Left Semi Join in dataset spark Java.
A left semi join returns that all rows from the first dataset which do have a match in the second dataset.
This is like an inner join, with only the left dataset columns and values are selected.
Also find video link : https://youtu.be/g1brXIJL3Cw
Example with code:
/*Read data from Employee.csv */
Dataset<Row> employee = sparkSession.read().option(“header”, “true”)
.csv(“C:\\Users\\Desktop\\Spark\\Employee.csv”);
employee.show();
/*Read data from Employee1.csv */
Dataset<Row> employee1 = sparkSession.read().option(“header”, “true”)

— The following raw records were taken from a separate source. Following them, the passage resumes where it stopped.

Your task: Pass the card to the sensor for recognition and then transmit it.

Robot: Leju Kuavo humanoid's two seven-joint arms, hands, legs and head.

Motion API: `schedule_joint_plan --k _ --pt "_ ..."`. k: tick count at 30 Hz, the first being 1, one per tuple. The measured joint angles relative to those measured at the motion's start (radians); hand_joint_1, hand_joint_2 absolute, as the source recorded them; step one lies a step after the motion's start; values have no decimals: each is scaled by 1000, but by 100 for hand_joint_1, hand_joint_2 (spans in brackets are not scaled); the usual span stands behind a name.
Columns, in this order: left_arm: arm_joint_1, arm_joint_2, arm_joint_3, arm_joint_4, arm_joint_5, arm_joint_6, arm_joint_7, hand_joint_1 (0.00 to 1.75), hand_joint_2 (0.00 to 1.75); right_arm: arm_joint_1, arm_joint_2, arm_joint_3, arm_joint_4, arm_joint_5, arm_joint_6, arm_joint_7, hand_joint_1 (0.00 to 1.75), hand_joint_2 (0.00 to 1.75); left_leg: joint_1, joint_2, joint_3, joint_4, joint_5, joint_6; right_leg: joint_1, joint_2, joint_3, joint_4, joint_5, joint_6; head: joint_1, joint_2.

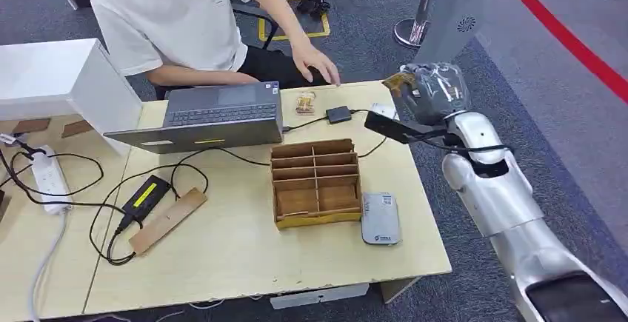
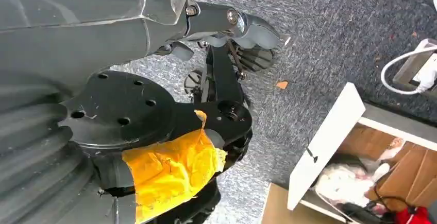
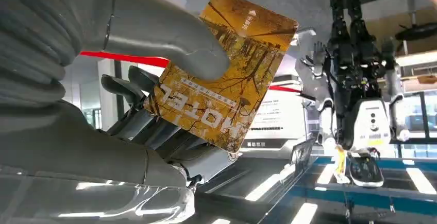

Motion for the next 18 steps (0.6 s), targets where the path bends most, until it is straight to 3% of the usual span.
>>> schedule_joint_plan --k 7,17,18 --pt "-2 0 -26 0 -12 -2 -2 0 175 -123 105 45 160 1 -22 42 175 175 1 -1 0 0 0 0 1 -1 0 0 0 0 0 0" --pt "-2 0 -43 0 -17 -3 -2 0 175 -176 172 59 270 0 -38 61 175 175 1 -1 -1 0 0 0 1 -1 0 0 0 0 0 0" --pt "-2 0 -43 0 -16 -3 -2 0 175 -177 175 60 276 0 -40 61 0 175 1 -1 -1 0 0 0 1 -1 0 0 0 0 0 0"
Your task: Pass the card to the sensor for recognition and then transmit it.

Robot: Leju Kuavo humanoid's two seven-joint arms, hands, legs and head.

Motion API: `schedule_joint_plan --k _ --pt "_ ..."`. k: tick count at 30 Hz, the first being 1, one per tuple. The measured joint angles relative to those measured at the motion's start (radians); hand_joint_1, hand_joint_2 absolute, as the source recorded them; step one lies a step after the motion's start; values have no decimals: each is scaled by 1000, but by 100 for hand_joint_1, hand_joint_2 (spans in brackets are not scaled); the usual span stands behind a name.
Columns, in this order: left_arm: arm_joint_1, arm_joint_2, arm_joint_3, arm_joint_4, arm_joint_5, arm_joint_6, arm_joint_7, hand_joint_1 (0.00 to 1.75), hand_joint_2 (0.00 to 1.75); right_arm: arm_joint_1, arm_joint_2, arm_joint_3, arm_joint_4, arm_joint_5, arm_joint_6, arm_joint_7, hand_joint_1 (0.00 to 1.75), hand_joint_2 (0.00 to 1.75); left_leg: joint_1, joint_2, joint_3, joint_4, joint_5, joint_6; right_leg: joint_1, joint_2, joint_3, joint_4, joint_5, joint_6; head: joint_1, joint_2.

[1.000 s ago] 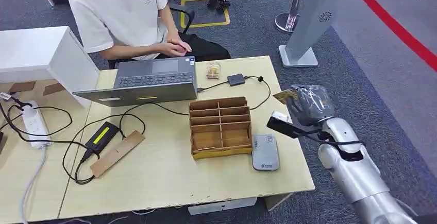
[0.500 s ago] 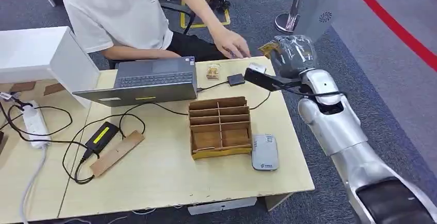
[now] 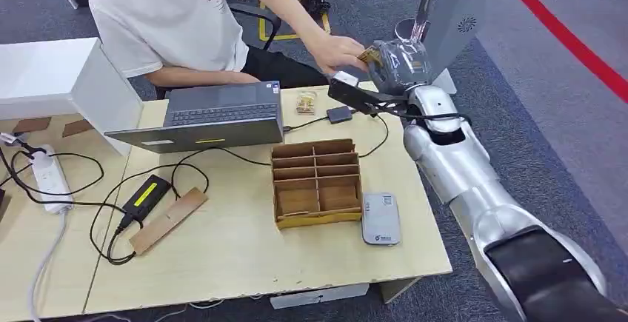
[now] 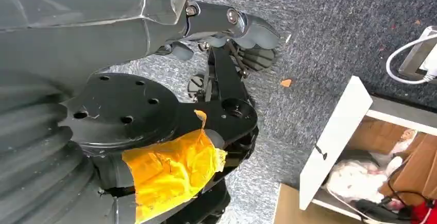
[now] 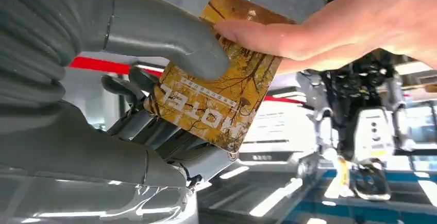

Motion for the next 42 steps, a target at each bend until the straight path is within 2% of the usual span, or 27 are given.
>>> schedule_joint_plan --k 9,14,27,31,37,42 --pt "-7 0 -9 0 0 -13 -21 0 175 -3 13 10 43 -12 -25 -31 0 175 0 0 0 0 0 0 0 0 0 0 0 0 0 0" --pt "-8 0 -10 0 16 -14 -18 0 175 23 9 12 13 -17 -50 -73 0 175 0 0 0 0 0 0 0 0 -1 0 0 0 0 0" --pt "-3 0 -10 0 60 -10 -18 0 175 273 -109 10 -355 -55 -88 -153 0 175 0 0 0 0 -1 0 0 0 -1 -1 0 0 0 0" --pt "0 0 5 0 63 -8 -19 0 175 396 -153 -6 -502 -71 -101 -196 0 175 0 -1 0 0 -1 0 0 -1 -1 -2 -1 0 1 0" --pt "10 0 50 0 63 3 -21 0 175 699 -216 -27 -759 -31 -174 -273 0 175 0 -4 -1 0 -4 0 0 -4 0 -2 -5 0 0 0" --pt "10 -1 84 0 63 10 -19 0 175 885 -237 -23 -876 13 -225 -290 0 175 0 -3 -1 -1 -5 0 0 -3 0 -2 -6 -1 0 0"
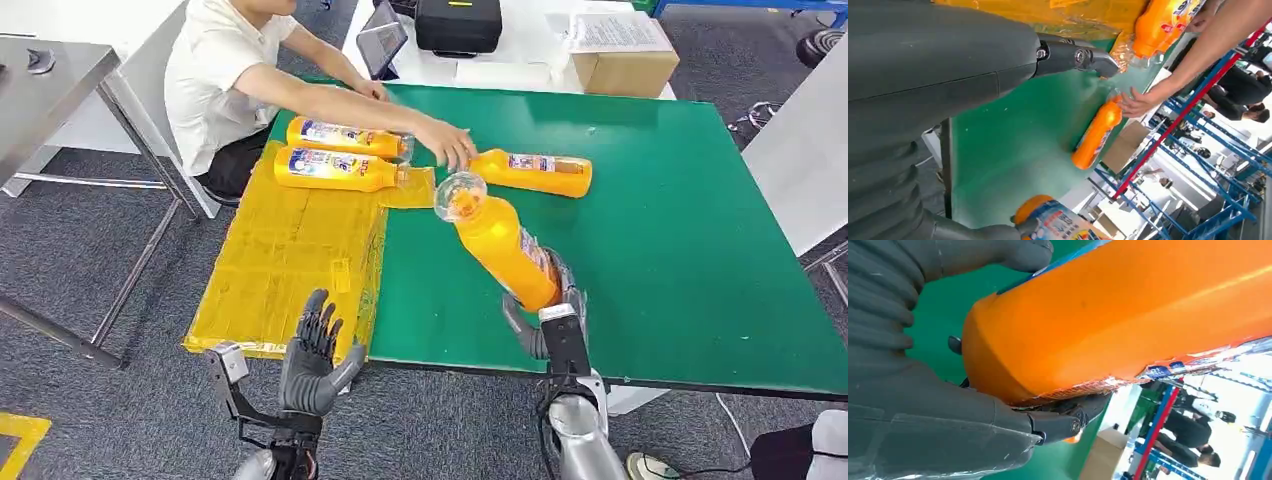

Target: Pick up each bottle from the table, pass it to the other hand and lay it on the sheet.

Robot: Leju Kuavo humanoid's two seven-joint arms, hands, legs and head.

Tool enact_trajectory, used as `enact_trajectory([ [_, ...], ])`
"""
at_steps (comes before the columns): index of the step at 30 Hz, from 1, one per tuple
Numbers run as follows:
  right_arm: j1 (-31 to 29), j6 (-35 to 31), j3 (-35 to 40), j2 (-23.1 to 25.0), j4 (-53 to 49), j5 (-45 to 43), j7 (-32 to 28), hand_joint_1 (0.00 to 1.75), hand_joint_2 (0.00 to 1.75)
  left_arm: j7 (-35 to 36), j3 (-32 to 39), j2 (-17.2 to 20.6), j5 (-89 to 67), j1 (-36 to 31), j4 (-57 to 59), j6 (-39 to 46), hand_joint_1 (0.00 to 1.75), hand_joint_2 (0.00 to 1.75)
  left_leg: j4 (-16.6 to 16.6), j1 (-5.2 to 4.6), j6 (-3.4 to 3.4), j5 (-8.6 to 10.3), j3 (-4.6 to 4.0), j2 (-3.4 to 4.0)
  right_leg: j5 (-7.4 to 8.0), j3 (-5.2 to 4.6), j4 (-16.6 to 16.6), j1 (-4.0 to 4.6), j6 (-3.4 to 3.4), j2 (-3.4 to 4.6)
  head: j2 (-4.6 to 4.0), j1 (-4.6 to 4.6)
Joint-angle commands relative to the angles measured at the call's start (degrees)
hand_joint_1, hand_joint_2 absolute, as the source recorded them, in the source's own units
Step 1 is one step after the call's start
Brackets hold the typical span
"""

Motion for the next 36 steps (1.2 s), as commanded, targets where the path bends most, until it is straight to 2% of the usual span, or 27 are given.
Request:
enact_trajectory([
  [1,-2.08,4.96,8.83,1.71,3.22,0.33,-0.21,1.68,1.75,0.89,-2.48,1.87,1.53,-3.06,4.28,-1.95,0.0,1.75,-0.06,0.02,-0.09,-0.06,0.2,0.1,-0.03,0.16,-0.04,0.01,-0.09,0.12,0.0,0.02],
  [2,-2.56,5.99,11.01,2.05,4.91,0.46,0.03,1.66,1.75,1.03,-3.24,2.06,0.59,-3.75,4.95,-1.79,0.0,1.75,-0.07,0.04,-0.12,-0.1,0.32,0.12,-0.06,0.27,-0.05,0.04,-0.13,0.15,0.0,0.0],
  [3,-3.27,7.43,13.98,1.82,6.9,1.24,0.76,1.57,1.75,0.82,-4.09,2.31,-1.01,-4.43,5.59,-1.82,0.0,1.75,-0.09,0.02,-0.09,-0.04,0.22,0.12,-0.02,0.16,-0.05,0.02,-0.1,0.13,0.0,0.0],
  [6,-4.98,8.68,19.68,1.82,12.07,3.45,1.57,1.73,1.75,1.22,-5.17,1.52,-4.01,-5.39,6.55,-1.4,0.0,1.75,-0.13,0.07,-0.12,-0.06,0.35,0.17,-0.01,0.28,-0.09,0.06,-0.13,0.19,0.0,0.0],
  [7,-5.94,10.06,22.1,2.01,14.36,4.11,2.15,1.75,1.75,1.1,-7.36,2.53,-7.41,-6.47,6.52,-1.97,0.0,1.75,-0.12,0.06,-0.1,-0.05,0.3,0.15,-0.01,0.25,-0.09,0.05,-0.1,0.17,0.0,-0.02],
  [12,-7.79,11.05,26.79,1.63,16.44,7.34,3.7,1.75,1.75,0.88,-6.67,1.44,-10.48,-8.03,7.65,-2.17,0.0,1.75,-0.11,0.05,-0.09,-0.04,0.29,0.03,-0.04,0.26,-0.07,0.03,-0.08,0.09,0.0,0.02],
  [17,-8.63,10.77,29.37,1.39,17.22,9.95,4.66,1.75,1.75,-0.17,-6.42,0.54,-12.75,-9.07,8.0,-1.99,0.0,1.75,-0.05,0.04,-0.08,0.03,0.07,-0.11,-0.01,0.1,-0.03,0.01,-0.05,-0.02,0.0,0.0],
  [24,-8.68,10.41,30.3,1.21,17.11,11.01,4.68,1.75,1.75,-1.01,-5.9,0.11,-14.79,-9.34,7.64,-0.44,0.0,1.75,-0.08,0.05,-0.13,-0.04,0.26,-0.17,-0.09,0.28,-0.05,0.03,-0.11,-0.05,0.0,0.0],
  [34,-8.02,10.65,33.36,2.27,20.44,11.89,4.22,1.75,1.75,1.39,1.57,-2.23,-4.61,-8.69,0.99,-4.87,0.0,1.75,-0.04,0.08,-0.13,-0.05,0.2,-0.15,-0.08,0.2,-0.03,0.06,-0.1,-0.03,0.0,0.02],
  [35,-8.0,10.24,33.71,2.45,20.74,12.29,4.08,1.75,1.75,1.38,1.69,-2.11,-4.62,-8.92,0.99,-4.85,0.33,1.75,-0.02,0.08,-0.11,-0.01,0.09,-0.14,-0.05,0.1,-0.02,0.05,-0.07,-0.04,0.0,0.0],
  [36,-8.17,9.27,34.01,2.6,21.21,12.85,4.1,1.75,1.75,1.28,1.62,-2.19,-4.99,-9.24,1.44,-4.12,1.59,1.75,-0.02,0.09,-0.14,-0.05,0.2,-0.17,-0.1,0.21,-0.02,0.07,-0.11,-0.05,0.0,0.0],
])
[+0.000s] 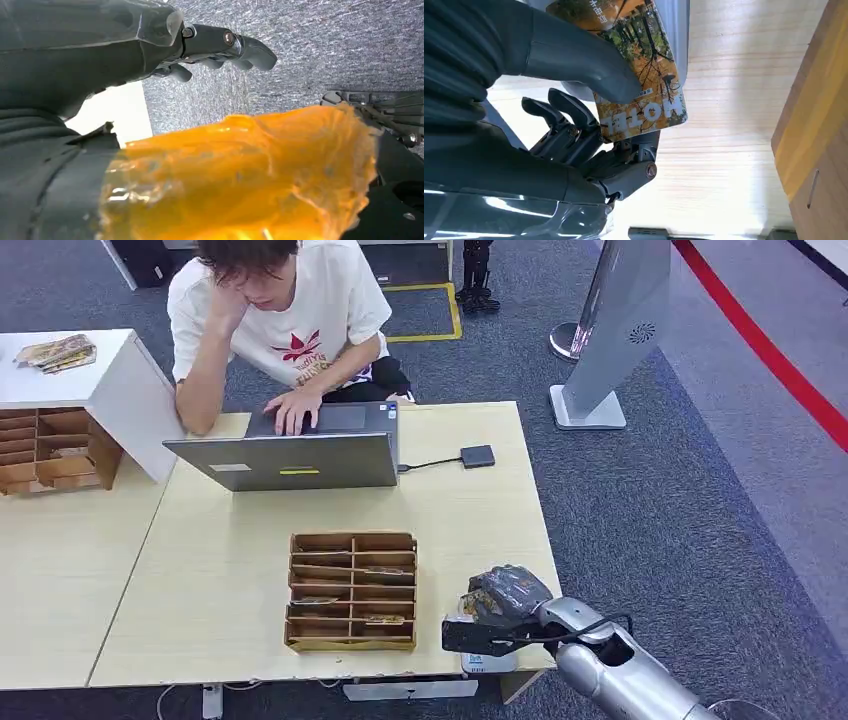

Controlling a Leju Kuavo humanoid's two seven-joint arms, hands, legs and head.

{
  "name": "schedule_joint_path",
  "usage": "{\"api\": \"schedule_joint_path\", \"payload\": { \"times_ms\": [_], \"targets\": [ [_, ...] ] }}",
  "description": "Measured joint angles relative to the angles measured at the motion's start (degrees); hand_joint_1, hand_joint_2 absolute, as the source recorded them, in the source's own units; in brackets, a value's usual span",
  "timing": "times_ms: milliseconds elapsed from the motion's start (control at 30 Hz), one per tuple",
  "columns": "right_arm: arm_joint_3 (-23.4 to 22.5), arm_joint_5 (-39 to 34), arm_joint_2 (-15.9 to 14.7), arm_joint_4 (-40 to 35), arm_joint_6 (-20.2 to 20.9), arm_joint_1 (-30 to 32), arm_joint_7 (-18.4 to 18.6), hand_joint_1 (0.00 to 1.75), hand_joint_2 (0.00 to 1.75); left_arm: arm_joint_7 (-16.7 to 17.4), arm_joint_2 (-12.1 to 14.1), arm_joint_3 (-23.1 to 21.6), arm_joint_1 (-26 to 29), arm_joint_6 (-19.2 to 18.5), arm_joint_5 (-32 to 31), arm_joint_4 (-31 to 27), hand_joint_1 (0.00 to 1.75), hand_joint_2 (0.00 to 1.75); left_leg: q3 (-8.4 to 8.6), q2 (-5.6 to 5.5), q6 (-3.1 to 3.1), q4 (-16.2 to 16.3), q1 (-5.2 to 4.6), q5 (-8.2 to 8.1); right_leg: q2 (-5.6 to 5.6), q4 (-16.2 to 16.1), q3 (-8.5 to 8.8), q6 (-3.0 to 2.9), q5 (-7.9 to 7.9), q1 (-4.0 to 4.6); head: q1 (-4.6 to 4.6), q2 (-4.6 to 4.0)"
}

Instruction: Pass the card to the sensor for recognition and then transmit it.

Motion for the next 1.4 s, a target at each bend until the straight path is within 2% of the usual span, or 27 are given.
{"api": "schedule_joint_path", "payload": {
  "times_ms": [1400],
  "targets": [
    [0.04, -0.15, 0.04, 0.94, 0.00, -0.47, -0.46, 1.75, 1.75, 0.00, 0.00, 0.02, 0.01, 0.07, -0.07, 0.00, 0.00, 0.00, 0.08, 0.00, 0.00, 0.00, 0.00, 0.00, 0.00, 0.00, 0.09, 0.00, 0.00, 0.00, -0.02, 0.00]
  ]
}}
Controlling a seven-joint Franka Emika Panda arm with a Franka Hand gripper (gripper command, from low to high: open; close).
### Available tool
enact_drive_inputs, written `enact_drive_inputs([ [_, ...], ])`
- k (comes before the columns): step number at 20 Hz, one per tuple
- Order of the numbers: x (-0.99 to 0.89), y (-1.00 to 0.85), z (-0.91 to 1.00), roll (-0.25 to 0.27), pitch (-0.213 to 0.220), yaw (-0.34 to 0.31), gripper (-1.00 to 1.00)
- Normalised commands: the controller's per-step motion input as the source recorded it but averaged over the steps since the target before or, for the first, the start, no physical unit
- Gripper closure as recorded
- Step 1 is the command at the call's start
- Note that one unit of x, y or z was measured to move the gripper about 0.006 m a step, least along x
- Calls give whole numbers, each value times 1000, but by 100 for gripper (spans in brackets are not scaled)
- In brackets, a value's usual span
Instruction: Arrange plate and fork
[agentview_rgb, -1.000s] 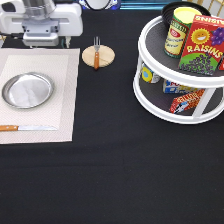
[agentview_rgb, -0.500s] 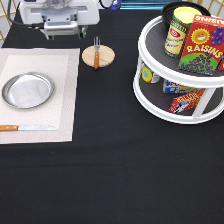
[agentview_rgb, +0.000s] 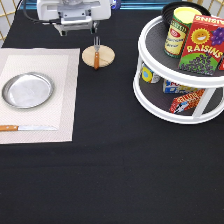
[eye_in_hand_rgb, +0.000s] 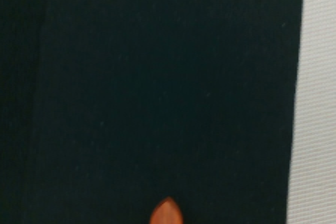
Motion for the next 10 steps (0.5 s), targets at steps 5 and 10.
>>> enact_drive_inputs([
  [5,-431,274,-330,0,-95,0,-100],
  [10,-165,151,-303,0,-29,0,-100],
])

.csv(“C:\\Users\\Desktop\\Spark\\Employee1.csv”);
employee1.show();
/*Apply left semi join*/
Dataset<Row> leftSemiJoin = employee.join(employee1, employee.col(“name”).equalTo(employee1.col(“name”)), “leftsemi”);
leftSemiJoin.show();
Output:
1) Employee dataset
+ — — — -+ — — — — + — — — -+
| name| address| salary|
+ — — — -+ — — — — + — — — -+
| Arun| Indore| 500|
|Shubham| Indore| 1000|
| Mukesh|Hariyana| 10000|
| Kanha| Bhopal| 100000|
| Nandan|Jabalpur|1000000|
| Raju| Rohtak|1000000|
+ — — — -+ — — — — + — — — -+
2) Employee1 dataset
+ — — — -+ — — — — + — — — +
| name| address|salary|
+ — — — -+ — — — — + — — — +
| Arun| Indore| 600|
|Shubham| Indore| 2000|
| Mukesh|Hariyana| 40000|
+ — — — -+ — — — — + — — — +
3) Applied leftsemi join and final data
+ — — — -+ — — — — + — — — +
| name| address|salary|
+ — — — -+ — — — — + — — — +
| Arun | Indore| 500|
|Shubham| Indore| 1000|
| Mukesh|Hariyana| 10000|
+ — — — -+ — — — — + — — — +